I just don't think the comparison works beyond a very surface level "person that writes big two cape books and wins awards, I guess"
Like even to say King is "influenced" by Moore. Maybe King thinks that's the case, but that's also pretty shallow if it's the case at all. King is almost quite literally the modern actualization of what Moore disliked about capes and how he saw the concept evolving. Now instead of just being propaganda to espouse the idea of American exceptionalism, we have literal soldiers writing these characters based on their own "woe is me" perspective with no questioning of their place in the military industrial complex or even any acknowledgement that the complex is there.
TL;DR - Moore hates everything King and his approach to writing these characters symbolizes.
Will reply to this! Just need a bit.
Because Heroes in Crisis further perpetuates the stereotypes that mental illness turns you into a time bomb doomed to hurt and kill everyone around you. This cannot be a serious question.
If you need to split hairs between "the depressed guy killed a bunch of people" and "the depressed guy killed a bunch of people" then I think that says all there is to say.
Hard disagree. Even though Heroes in Crisis failed in many regards, one thing it did show was that self-doubt, sadness, depression, and mental illness are things that everyone wrestles with. Even superheroes. To insinuate that Wally was alone in his emotional turmoil and that he was singled out because of it is a complete misrepresentation. Wally was one of many. HiC made clear that it could have been anyone -- that wasn't it's problem. Wally was just the one that had a very bad moment at a very bad time. The problem was turning it into a comic-booky murder mystery with ridiculous shenanigans.
The fact that people died because of Wally's very bad moment is more a statement on the realities of having superpowers and the responsibility that goes along with it.

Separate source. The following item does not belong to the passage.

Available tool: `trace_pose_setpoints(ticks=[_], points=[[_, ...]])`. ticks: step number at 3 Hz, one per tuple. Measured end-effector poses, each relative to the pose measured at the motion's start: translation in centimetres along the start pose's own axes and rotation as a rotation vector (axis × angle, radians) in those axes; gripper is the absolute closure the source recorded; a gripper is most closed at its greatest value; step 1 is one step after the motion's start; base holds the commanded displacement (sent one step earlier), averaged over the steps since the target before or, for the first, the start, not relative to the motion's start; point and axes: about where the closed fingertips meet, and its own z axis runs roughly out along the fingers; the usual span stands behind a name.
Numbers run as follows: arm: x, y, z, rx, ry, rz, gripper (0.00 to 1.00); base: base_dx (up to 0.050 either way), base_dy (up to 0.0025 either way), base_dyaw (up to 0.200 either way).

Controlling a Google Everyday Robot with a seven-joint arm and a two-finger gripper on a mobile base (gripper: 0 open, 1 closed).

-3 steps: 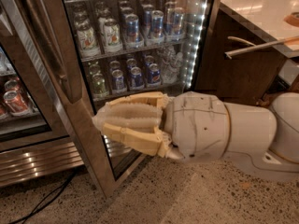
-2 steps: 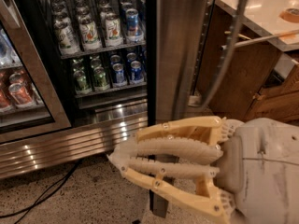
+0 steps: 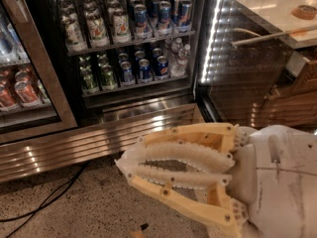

Superheroes don't allow themselves to be vulnerable this way because of the possible consequences. People could die. Now the opposite is shown to be true, as well. Not allowing yourself to explore your own emotions is dangerous, too. The way HiC ended, reopening Sanctuary, was actually one of its strongest bits. Superheroes don't often allow themselves to be vulnerable this way, but they have to. Everyone has to, or at least everyone should. Because bottling it up can only make things worse.
Shunting off all context to say "DEPRESSED GUY MURDERED FOLK" is complete bullshit and can only be argued by misreading the book with intention.